:: Data below ::
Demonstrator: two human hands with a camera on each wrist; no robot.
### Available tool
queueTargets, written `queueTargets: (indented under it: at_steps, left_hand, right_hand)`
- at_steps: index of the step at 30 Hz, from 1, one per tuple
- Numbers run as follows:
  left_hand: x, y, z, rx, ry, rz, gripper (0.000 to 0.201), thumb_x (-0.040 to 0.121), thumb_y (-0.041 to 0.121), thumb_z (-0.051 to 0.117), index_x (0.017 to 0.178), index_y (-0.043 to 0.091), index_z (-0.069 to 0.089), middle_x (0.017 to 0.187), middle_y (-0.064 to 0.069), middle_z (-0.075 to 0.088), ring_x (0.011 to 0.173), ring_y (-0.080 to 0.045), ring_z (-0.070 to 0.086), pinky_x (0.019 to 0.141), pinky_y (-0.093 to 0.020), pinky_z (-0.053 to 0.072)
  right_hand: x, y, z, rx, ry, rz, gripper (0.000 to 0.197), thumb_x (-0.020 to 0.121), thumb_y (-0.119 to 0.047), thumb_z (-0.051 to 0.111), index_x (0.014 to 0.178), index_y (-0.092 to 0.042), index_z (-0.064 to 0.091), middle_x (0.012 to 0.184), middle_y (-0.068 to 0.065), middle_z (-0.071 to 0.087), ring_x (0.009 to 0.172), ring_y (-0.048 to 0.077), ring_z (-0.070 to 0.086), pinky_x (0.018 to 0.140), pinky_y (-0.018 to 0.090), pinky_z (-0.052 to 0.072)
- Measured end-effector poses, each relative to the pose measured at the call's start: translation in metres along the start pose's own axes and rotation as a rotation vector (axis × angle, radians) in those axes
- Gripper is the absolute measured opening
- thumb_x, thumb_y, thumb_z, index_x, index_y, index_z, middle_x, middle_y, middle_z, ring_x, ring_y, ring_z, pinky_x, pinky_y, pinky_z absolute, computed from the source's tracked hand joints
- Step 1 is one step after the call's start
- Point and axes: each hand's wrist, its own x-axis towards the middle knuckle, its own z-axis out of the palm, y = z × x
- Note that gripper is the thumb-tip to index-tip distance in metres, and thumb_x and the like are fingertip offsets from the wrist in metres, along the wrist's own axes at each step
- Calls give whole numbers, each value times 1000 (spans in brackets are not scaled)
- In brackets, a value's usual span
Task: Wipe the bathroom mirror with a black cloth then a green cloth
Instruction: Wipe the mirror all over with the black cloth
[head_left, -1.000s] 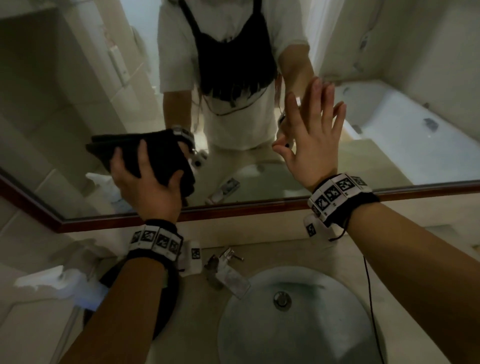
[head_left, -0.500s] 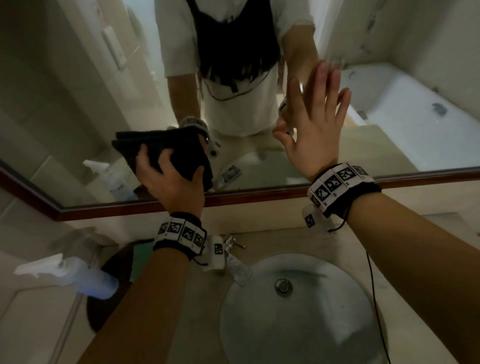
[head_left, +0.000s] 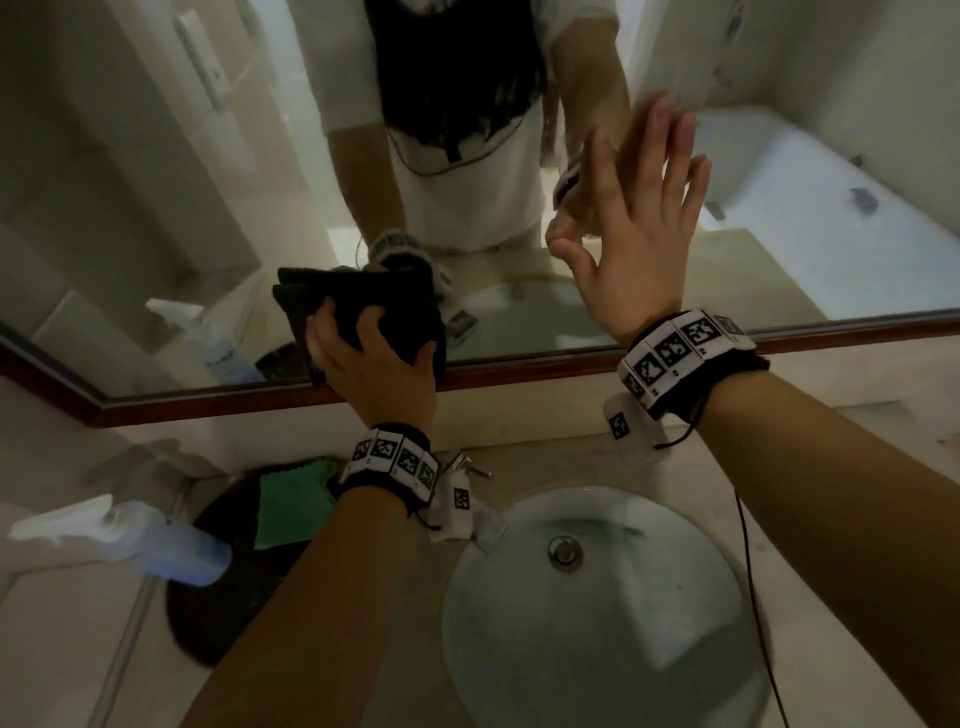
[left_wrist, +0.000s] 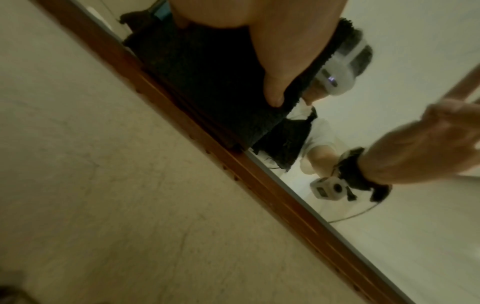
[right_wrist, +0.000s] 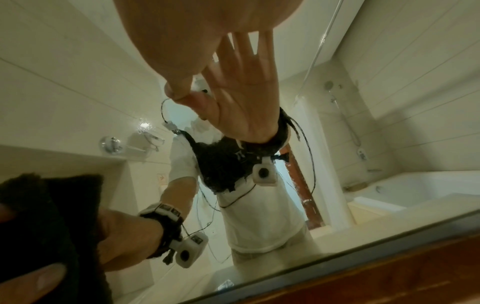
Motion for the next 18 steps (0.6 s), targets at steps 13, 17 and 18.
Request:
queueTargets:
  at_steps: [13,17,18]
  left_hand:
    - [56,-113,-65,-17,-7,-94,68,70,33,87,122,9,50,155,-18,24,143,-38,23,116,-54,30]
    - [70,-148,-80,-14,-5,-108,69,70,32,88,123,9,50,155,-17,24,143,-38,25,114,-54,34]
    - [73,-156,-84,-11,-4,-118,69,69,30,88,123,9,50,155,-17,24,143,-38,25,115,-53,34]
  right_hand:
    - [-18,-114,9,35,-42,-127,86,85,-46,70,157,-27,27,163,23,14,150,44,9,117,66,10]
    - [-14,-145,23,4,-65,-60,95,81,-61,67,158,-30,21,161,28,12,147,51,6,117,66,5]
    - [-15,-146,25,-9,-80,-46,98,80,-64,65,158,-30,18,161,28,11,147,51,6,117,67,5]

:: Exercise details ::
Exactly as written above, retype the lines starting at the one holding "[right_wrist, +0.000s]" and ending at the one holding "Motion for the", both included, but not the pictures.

:: Solution for this problem ::
[right_wrist, +0.000s] 
Motion for the next 18 steps (0.6 s), targets at steps 13, 17 and 18.

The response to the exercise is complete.